It is known that the essence of statistical significance is to determine whether there is a factual basis for a difference between indicators selected for analysis. According to Tenny and Abdelgawad (2022), statistical significance in a study is defined as a certain measure of the probability of the truth of the null hypothesis in comparison with the acceptable level of uncertainty about the proper answer. This paper’s primary focus is the definition and justification of statistical significance in the research context.
A “Statistically Significant” Finding
Generally, when researchers perceive a finding as “statistically significant,” they are more likely to imply a real and reliable discovery rather than a random and spontaneous one. In order to confirm these judgments, as a rule, it is required to use the process of null hypothesis significance testing. In this case, statistical significance reveals the correctness of the assumptions and the probability of their results. It allows one to choose among the presented theories, leading to excellent practice results.
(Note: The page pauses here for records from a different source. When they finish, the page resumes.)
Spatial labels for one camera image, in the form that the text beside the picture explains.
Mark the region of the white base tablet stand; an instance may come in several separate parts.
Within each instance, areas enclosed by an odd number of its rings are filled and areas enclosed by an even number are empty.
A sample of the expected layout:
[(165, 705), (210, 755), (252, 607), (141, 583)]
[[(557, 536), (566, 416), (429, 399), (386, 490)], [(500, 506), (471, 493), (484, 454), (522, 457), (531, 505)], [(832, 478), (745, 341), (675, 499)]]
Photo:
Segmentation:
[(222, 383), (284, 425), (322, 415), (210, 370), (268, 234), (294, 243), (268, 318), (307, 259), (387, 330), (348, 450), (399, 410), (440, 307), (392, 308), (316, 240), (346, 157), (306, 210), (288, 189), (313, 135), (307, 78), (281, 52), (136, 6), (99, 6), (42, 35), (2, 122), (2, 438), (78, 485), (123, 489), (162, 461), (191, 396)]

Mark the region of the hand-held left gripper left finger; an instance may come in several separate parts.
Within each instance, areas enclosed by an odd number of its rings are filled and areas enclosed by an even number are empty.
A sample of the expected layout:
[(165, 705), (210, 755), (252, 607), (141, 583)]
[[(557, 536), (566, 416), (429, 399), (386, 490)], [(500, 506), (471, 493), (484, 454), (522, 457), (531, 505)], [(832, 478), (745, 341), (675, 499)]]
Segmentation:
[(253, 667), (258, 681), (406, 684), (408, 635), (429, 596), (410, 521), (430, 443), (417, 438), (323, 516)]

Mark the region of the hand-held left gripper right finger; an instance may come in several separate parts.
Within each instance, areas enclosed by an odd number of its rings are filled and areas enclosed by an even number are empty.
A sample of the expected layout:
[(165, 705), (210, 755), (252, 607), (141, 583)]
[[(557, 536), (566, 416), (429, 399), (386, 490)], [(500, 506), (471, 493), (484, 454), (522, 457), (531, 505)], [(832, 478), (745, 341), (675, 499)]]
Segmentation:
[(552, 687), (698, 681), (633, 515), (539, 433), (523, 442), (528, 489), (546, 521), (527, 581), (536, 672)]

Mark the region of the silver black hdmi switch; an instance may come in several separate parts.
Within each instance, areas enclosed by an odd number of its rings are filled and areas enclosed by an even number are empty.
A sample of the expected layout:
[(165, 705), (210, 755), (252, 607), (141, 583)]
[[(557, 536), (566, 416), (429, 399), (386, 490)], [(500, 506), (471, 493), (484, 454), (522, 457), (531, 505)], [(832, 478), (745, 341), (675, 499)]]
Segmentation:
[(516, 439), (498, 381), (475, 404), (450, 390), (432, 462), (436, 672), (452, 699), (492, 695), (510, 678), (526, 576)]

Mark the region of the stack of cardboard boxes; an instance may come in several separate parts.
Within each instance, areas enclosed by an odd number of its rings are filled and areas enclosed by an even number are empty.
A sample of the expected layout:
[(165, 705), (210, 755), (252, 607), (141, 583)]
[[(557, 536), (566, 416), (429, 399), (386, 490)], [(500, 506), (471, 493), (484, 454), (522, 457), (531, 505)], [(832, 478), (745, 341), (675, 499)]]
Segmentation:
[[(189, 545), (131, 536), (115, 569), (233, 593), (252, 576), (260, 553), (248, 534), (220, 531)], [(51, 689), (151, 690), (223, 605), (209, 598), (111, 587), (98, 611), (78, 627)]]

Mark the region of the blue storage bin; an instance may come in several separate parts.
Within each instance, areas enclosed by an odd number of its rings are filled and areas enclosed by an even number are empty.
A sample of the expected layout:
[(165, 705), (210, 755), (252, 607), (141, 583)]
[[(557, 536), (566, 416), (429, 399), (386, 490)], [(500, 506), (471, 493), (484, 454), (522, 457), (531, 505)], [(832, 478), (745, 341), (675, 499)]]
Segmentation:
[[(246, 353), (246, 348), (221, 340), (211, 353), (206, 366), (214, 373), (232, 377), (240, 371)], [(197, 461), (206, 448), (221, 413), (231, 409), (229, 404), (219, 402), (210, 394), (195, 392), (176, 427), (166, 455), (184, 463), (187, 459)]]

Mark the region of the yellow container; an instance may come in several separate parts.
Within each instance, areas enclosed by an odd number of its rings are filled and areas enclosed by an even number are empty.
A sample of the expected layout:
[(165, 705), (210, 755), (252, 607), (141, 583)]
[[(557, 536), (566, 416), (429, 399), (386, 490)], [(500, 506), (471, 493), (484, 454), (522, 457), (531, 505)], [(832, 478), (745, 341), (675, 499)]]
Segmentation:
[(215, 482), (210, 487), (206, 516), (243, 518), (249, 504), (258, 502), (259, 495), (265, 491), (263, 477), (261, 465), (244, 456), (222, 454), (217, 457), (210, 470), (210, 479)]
An Example of a Set of Data
Based on the study by Kaul et al., it becomes evident that chromatin contacts become a statistically significant data set. Accordingly, the authors emphasize important chromatin contacts in the context of Fit-Hi-C (Kaul et al., 2020). Hence, they seek to identify them regarding calculating statistical reliability estimates for Hi-C contact cards. The authors especially consider and evaluate whether the event occurs as a result of chance, which is one of the reasons this study was chosen. They are trying to understand whether the result is statistically significant, which in turn means that it is unlikely to be obtained due to random events or fluctuations.
Conclusion
Summarizing the above, it is necessary to state that to effectively implement changes, more is needed to rely on the results of A/B testing. They may show random results that are not true. For this purpose, statistical significance is used — a quantitative indicator that the study results are not unexpected and can be recognized as reliable. The most striking example of the application of this concept can be seen in the example of the study by Kaul et al.
References
Kaul, A., Bhattacharyya, S., & Ay, F. (2020). Identifying statistically significant chromatin contacts from Hi-C data with FitHiC2. Nature Protocols, 15(3), 991-1012. Web.
Tenny, S., & Abdelgawad, I. (2022). Statistical significance. StatPearls Publishing, Treasure Island (FL).
What does it mean for research to be statistically significant? (n.d.). CloudResearch. Web.